Morris v. Dillard Dept Stores

CourtCourt of Appeals for the Fifth Circuit
DecidedJanuary 25, 2002
Docket00-30710
StatusPublished

This text of Morris v. Dillard Dept Stores (Morris v. Dillard Dept Stores) is published on Counsel Stack Legal Research, covering Court of Appeals for the Fifth Circuit primary law. Counsel Stack provides free access to over 12 million legal documents including statutes, case law, regulations, and constitutions.

Bluebook
Morris v. Dillard Dept Stores, (5th Cir. 2002).

Opinion

Revised January 24, 2002

IN THE UNITED STATES COURT OF APPEALS

FOR THE FIFTH CIRCUIT

_____________________

No. 00-30710 _____________________

DEBORAH MORRIS

Plaintiff - Appellant

v.

DILLARD DEPARTMENT STORES, INC; ET AL Defendants DILLARD DEPARTMENT STORES, INC; LIBERTY MUTUAL INSURANCE CO; R.W. BROWN; CITY OF BOSSIER CITY Defendants - Appellees

_________________________________________________________________

Appeal from the United States District Court for the Western District of Louisiana _________________________________________________________________

December 26, 2001

Before KING, Chief Judge, and REAVLEY and JONES, Circuit Judges.

KING, Chief Judge:

On claims asserting discrimination, unlawful search and

seizure, malicious prosecution, false arrest, false imprisonment,

and intentional infliction of emotional distress, arising from

the detention, arrest and search of the plaintiff on suspicion of

shoplifting, the district court granted summary judgment in favor of all defendants on all claims. For the following reasons, we

AFFIRM.

I. FACTUAL AND PROCEDURAL HISTORY

Plaintiff-Appellant Deborah Morris, an African-American,

appeals from the district court’s grant of summary judgment in

favor of Defendants-Appellees Dillard Department Stores,

Incorporated (“Dillard’s”), Dillard’s insurer, Liberty Mutual

Insurance Company (“Liberty”), and police officer R.W. Brown on

all constitutional and state law claims brought by Morris. On

March 13, 1998, Morris and a friend, Maxine Crawley, were in

Dillard’s. Officer Brown was off-duty that day from his job as a

municipal police officer for City of Bossier City (“the City”)

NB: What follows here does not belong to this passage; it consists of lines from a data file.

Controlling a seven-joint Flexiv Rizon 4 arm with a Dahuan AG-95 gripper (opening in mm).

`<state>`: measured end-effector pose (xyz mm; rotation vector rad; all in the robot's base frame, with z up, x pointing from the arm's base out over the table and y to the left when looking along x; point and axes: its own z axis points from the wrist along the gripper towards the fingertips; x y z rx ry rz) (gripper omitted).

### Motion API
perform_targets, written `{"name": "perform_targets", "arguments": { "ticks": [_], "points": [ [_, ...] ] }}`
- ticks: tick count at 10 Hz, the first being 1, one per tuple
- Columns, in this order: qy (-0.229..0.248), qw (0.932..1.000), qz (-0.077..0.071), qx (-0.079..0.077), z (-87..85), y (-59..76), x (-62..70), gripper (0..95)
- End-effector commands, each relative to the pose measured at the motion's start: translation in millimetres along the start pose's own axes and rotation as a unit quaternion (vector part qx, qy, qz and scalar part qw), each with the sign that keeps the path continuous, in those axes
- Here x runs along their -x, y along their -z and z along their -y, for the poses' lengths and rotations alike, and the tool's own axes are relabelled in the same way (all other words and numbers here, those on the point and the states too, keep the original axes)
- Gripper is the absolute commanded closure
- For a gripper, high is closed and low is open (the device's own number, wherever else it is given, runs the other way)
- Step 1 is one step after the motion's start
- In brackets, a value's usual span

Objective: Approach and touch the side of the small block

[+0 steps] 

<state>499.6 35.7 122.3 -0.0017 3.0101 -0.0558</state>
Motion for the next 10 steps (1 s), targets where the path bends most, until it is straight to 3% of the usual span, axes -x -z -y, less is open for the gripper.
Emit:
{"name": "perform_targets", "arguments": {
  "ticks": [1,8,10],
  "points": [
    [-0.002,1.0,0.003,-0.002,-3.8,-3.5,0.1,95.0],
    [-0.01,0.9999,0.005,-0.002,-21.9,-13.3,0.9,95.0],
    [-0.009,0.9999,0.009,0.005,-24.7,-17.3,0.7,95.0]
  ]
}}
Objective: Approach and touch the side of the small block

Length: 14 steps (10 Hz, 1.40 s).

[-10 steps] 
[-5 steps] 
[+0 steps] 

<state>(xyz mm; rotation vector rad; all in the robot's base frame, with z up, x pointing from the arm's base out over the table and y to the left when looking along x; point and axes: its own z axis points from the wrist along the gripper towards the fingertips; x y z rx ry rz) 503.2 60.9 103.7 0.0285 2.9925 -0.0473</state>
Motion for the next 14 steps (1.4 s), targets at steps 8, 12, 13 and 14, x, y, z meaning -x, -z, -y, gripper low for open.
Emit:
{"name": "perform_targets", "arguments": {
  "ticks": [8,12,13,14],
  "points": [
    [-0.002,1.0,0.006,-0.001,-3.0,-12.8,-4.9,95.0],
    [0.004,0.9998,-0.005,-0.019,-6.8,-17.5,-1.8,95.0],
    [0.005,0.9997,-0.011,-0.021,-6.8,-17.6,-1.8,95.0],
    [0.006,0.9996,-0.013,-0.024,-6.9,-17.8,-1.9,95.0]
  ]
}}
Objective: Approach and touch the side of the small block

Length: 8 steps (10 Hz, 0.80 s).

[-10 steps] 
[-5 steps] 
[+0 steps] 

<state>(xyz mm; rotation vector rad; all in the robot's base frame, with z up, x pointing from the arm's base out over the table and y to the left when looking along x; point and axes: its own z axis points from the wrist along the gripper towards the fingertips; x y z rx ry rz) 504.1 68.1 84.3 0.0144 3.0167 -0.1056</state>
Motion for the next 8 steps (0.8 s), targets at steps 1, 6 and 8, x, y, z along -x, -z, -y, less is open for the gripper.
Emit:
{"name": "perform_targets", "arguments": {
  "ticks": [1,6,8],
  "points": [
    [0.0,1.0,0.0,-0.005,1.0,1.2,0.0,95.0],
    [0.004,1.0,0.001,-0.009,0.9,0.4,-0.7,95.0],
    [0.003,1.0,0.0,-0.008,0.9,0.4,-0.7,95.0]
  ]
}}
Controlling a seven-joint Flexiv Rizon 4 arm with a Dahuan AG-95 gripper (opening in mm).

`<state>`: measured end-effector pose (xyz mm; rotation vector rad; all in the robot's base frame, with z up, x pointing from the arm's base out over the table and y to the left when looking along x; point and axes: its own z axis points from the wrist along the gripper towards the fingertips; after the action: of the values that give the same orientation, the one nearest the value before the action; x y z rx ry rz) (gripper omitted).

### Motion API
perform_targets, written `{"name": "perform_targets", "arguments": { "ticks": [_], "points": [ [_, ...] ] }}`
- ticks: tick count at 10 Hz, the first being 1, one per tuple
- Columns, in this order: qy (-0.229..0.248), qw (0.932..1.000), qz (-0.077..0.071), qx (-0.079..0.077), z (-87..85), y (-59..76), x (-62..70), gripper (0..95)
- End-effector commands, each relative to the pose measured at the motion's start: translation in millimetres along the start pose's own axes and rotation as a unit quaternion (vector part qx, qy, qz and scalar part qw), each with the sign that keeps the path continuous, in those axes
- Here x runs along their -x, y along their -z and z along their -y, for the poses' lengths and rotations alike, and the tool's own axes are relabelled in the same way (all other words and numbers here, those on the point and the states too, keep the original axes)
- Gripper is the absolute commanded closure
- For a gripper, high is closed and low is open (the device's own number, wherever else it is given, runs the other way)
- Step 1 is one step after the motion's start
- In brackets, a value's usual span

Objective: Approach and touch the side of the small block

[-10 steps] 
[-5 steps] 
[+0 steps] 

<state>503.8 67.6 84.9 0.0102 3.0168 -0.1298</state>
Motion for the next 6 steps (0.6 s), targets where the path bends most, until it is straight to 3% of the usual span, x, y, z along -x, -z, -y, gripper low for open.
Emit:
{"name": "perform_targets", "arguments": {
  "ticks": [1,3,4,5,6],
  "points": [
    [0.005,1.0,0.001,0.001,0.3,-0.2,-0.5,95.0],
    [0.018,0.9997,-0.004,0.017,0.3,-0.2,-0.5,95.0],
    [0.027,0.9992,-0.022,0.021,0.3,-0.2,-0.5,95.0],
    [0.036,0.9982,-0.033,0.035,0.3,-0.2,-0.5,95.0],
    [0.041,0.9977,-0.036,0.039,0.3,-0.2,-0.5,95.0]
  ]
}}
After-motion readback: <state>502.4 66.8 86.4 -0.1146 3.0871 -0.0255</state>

and working as a private security guard for Dillard’s. Brown

wore his police uniform while working as a private guard, as

required by the City. An employee of Dillard’s, Meshell Maxey,

reported to Dillard’s security that she observed a suspected

shoplifter. When Brown responded to Maxey’s report, he obtained

Maxey’s description of what she observed and Maxey’s

identification of Morris as the suspect. Maxey’s account

included that Maxey saw Morris conceal a shirt under her jacket

and then replace the merchandise during the time Maxey called for

security. Officer Brown subsequently followed Morris and Crawley

through the store for some time and then out to the parking lot.

In the parking lot, as Morris and Crawley sat in their car, Brown

2 copied down the car’s license plate number and returned to the

store. At no point before Brown returned to the store, did he

attempt to confront, question, detain, search, or arrest Morris

or Crawley. Morris and Crawley subsequently returned to the

store and confronted Brown. Brown then arrested Morris,

handcuffed her, and led her through the store to the security

office where she was held and subsequently searched by a female

police officer called to the scene. Morris was transported to

the police station and “booked.” Officer Brown filled out a

municipal police “Incident Report” detailing the eyewitness

account Brown had obtained from Maxey, as well as his following

and observing Morris, his notation of the license plate, and the

subsequent arrest.

Morris filed suit in state court against Dillard’s, Liberty,

and Officer Brown. The suit was subsequently removed to federal

court. Against Dillard’s and Liberty, Morris brought claims

pursuant to 42 U.S.C. § 1983 (1994), alleging false arrest and

unlawful search and seizure in violation of the Constitution.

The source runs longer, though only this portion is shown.